Le nouveau président burkinabé joue-t-il avec le feu ? Il est difficile de croire que le mandat d’arrêt contre Guillaume Soro, président de l’Assemblée Nationale de Côte d’Ivoire, ait pu être lancé sans son aval.
Tension inutile entre deux voisins
Si tel n’était pas le cas ce serait un fait gravissime. Son autorité serait alors mise en cause.
L’indépendance de la justice n’exclut pas la prise en compte des enjeux politiques et diplomatiques.
La demande n’a aucune chance d’aboutir dans ce cas d’espèce, et elle crée une tension inutile. Pire encore, le Burkina pourrait perdre gros dans un éventuel bras de fer.
Bataille perdue d’avance ?
Faut-il préciser qu’environ quatre millions de Burkinabés vivent en Côte d’Ivoire, et envoient beaucoup d’argent chez eux. Ouagadougou ne peut se permettre de se passer de cette manne financière.
Le Burkina dépend ainsi économiquement de la Côte d’Ivoire.
L’inverse est aussi vrai, mais la balance penche côté ivoirien.
La Côte d’Ivoire représente environ 40 % de l’économie globale de l’UEMOA. Ouagadougou – qui en abrite le siège – ne l’ignore pas.
Pourquoi donc engager une telle épreuve de force ? Pour mettre aussi sur la table la situation de Blaise Compaoré. Ce dernier est réfugié à Abidjan et fait lui aussi l’objet d’un mandat d’arrêt jusqu’ici ignoré par les autorités ivoiriennes.

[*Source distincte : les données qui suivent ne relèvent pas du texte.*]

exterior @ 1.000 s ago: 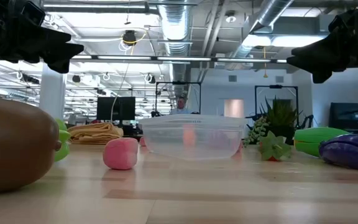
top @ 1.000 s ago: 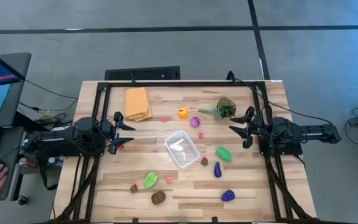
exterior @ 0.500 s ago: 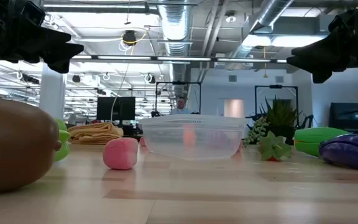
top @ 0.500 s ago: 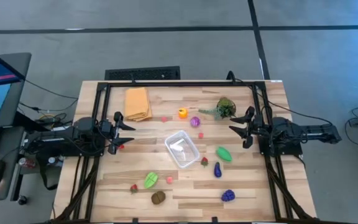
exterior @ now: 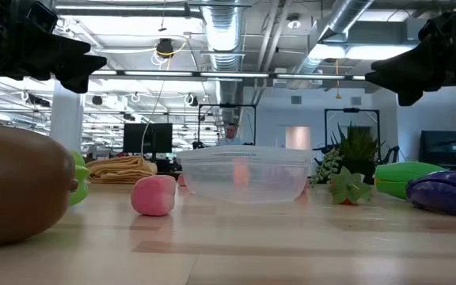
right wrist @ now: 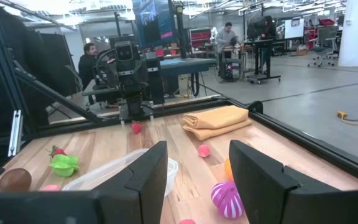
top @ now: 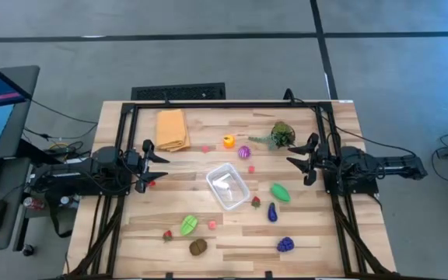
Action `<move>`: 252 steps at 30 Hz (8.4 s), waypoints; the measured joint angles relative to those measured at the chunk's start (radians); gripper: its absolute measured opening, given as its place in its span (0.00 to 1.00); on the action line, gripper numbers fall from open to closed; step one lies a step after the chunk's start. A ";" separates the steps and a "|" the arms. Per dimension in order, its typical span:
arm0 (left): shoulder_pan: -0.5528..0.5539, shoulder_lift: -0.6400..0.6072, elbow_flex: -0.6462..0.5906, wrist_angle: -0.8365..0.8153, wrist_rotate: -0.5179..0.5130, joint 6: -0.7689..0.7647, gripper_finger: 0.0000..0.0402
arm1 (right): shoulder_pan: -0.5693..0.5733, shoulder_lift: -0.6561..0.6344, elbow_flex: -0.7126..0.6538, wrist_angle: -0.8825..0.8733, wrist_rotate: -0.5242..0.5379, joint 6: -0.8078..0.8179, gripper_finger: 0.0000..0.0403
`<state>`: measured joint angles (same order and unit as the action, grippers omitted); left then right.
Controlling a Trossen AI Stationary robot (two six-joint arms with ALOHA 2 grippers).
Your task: Pick and placing Produce into tupperware
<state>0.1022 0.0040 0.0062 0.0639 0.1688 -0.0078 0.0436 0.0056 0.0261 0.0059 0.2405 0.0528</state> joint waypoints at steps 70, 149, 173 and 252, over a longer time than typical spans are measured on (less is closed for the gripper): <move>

Le début de mandat de Kaboré est tonitruant et risqué. Est-il en train de céder aux faucons de son parti, parmi lesquels Salif Diallo ? Suit-il la ligne Zida – le premier ministre de la transition – qui fut le premier à faire fuiter les enregistrements téléphoniques entre Diendéré et Soro ? Ces enregistrements sont-ils authentiques ?
Soro fragile
Il serait surprenant que Guillaume Soro, un homme politique certes jeune mais très intelligent, puisse tomber dans un tel piège. Il sait que le ministre de l’Intérieur ivoirien Hamed Bakayoko n’est pas particulièrement disposé à son égard, et il a d’autres ennemis qui cherchent la moindre faille pour lui nuire.
Dans l’état actuel des choses, il dépend plus que jamais du pacte politique et de confiance noués avec le président ivoirien Ouattara.
La relation Ouaga-Abidjan en jeu
Quant à Kaboré, il joue politiquement gros. Si rien ne se passe, ses relations avec son grand voisin ivoirien ne vont pas être des meilleures. Ce n’est pas dans l’intérêt du président du Burkina.
La présence de Blaise Compaoré de l’autre côté de la frontière crée toutefois de la nervosité à Ouagadougou et irrite au plus haut point, à juste titre, les autorités burkinabées.